Arbitration Clauses in a Contract

Pursuant to the Federal Arbitration Act, an arbitration clause in a contract is generally enforceable, provided there is no evidence it was agreed to as a result of fraud, duress, or unconscionability. Fraud exists where someone made an intentional misrepresentation or misstatement of fact to induce a person to agree. Duress involves the use of coercive acts or unlawful threats to compel a person to sign an agreement. Unconscionability may be found where the terms of an agreement are so patently unfair or oppressive to one party that they suggest an absence of equal bargaining power.

How Is an Arbitrator Selected?

The arbitrator typically is chosen by mutual agreement of the parties. In those situations where the parties cannot come to an agreement as to who will serve as arbitrator, a court may appoint one.

What Is the Typical Cost of an Arbitration Proceeding?

Arbitrators typically charge by the day, so the total cost can vary, based on the complexity of the legal issues involved. The daily cost for an arbitrator will also vary based on the arbitrator’s experience and the geographic location of the arbitration proceeding. Daily fees can range from $325 to $2,000 per day. In addition, arbitration initial filing fees can range from $200 to $3,500 per case. An arbitration organization may impose additional fees that can amount to thousands of dollars. In most arbitrations, the parties evenly split the cost of the arbitration and each party pays their own attorneys’ fees.

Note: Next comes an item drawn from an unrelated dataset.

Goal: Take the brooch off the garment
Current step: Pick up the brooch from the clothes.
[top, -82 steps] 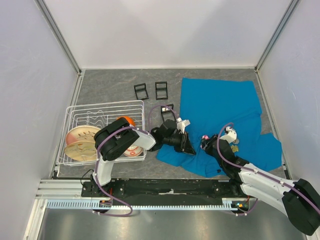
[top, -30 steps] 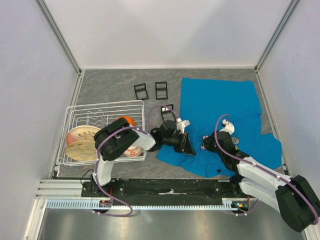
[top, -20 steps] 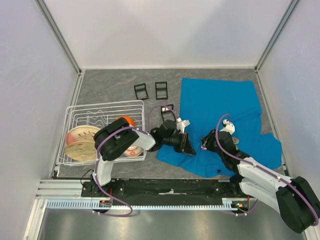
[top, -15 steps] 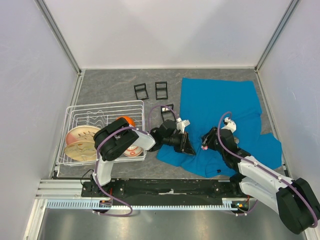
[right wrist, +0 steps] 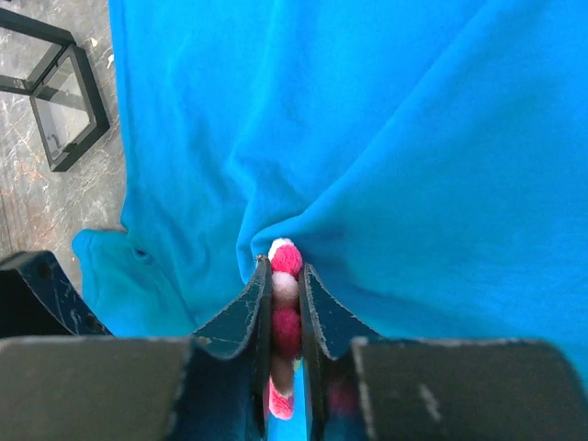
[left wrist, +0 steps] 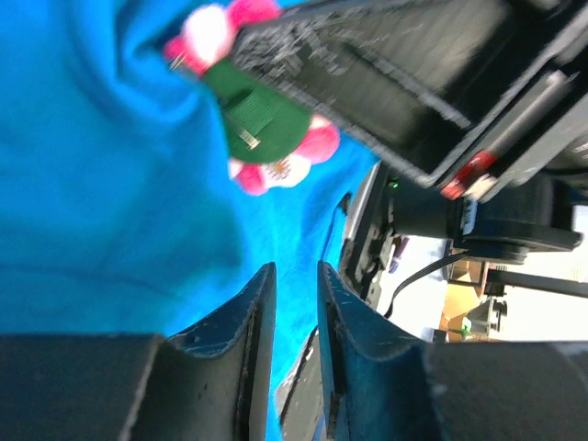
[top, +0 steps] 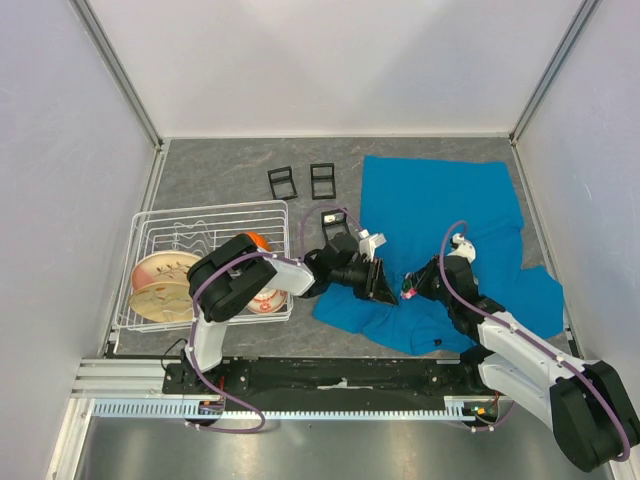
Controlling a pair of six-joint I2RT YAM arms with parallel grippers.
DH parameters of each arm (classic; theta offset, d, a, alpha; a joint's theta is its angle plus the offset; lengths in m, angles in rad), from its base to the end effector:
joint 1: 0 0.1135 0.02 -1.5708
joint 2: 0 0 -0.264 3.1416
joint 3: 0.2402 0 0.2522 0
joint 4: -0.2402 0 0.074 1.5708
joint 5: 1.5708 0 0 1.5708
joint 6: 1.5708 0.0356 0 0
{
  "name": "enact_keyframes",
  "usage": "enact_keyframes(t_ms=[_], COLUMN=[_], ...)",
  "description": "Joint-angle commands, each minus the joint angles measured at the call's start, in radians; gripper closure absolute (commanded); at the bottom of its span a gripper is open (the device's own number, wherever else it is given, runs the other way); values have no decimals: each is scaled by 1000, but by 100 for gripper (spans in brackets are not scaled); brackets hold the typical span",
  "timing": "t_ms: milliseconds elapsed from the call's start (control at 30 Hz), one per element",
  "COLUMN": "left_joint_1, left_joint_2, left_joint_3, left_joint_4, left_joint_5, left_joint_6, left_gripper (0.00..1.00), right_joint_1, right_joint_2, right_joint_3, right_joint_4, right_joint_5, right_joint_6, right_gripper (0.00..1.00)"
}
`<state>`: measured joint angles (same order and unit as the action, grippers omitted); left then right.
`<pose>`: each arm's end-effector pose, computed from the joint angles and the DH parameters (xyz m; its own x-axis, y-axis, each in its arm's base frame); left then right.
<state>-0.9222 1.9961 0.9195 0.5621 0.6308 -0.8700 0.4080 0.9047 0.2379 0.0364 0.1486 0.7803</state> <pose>0.2173 -0.3214 0.1162 -0.9206 0.1928 -0.3395 0.3878 0.3504 -0.8525 0.1624 0.0645 0.1523 -0.5834 0.5058 -0.6355 0.1798 0.8434 0.5063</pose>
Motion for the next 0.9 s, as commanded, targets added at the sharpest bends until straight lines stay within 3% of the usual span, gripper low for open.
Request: enact_keyframes(t_ms=[0, 133, 233, 500, 700, 867], left_joint_1=[5, 22, 49, 74, 79, 88], left_joint_2=[-52, -56, -37, 12, 73, 63], left_joint_3=[64, 85, 100, 170, 225, 211], left_joint_4=[24, 15, -10, -79, -74, -56], left_joint_5=[49, 27, 14, 12, 29, 15], left_joint_6=[-44, -86, -128, -118, -142, -143], left_gripper=[67, 66, 68, 69, 75, 71], right_joint_1=[-3, -5, -5, -5, -3, -3], right_joint_2=[2, -4, -23, -135, -98, -61], right_joint_3=[-28, -98, -156, -203, -227, -229], right_joint_4=[92, 226, 342, 416, 505, 546], right_joint_5=[-29, -49, -29, -29, -3, -4], right_joint_6=[-26, -18, 5, -36, -56, -70], right_gripper=[85, 100, 100, 100, 100, 100])
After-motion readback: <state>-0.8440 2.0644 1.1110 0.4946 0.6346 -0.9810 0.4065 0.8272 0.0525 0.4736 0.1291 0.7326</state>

How Arbitration Differs from Mediation

Arbitration differs from mediation in the following respects:

  • The role of the arbitrator vs. the mediator—In arbitration, the arbitrator (or arbitration panel) is tasked with making a ruling, of determining the outcome. In mediation, the mediator is a third-party neutral who facilitates interaction between the parties, but the parties have complete control over the outcome. The mediator never makes a determination of which arguments have more merit.
  • The admission of evidence—In an arbitration proceeding, evidence may be admitted and testimony taken. In mediation, because the mediator does not make any rulings on the merits of the case, there is no need to take testimony or consider evidence.
  • The role of legal arguments—An arbitrator functions much like a judge, listening to legal arguments and rendering a decision based on the facts and the law. A mediator is simply an intermediary, helping the parties find a mutually beneficial solution.

Summary

When you have an unresolved legal dispute, arbitration can be a cost-effective and timely way to permanently settle your differences. Most arbitration proceedings are binding and final. The parties typically select the arbitrator, choosing someone with knowledge, experience, and understanding of the legal issues involved. At the end of an arbitration proceeding, the arbitrator renders a decision, finding in favor of one of the parties.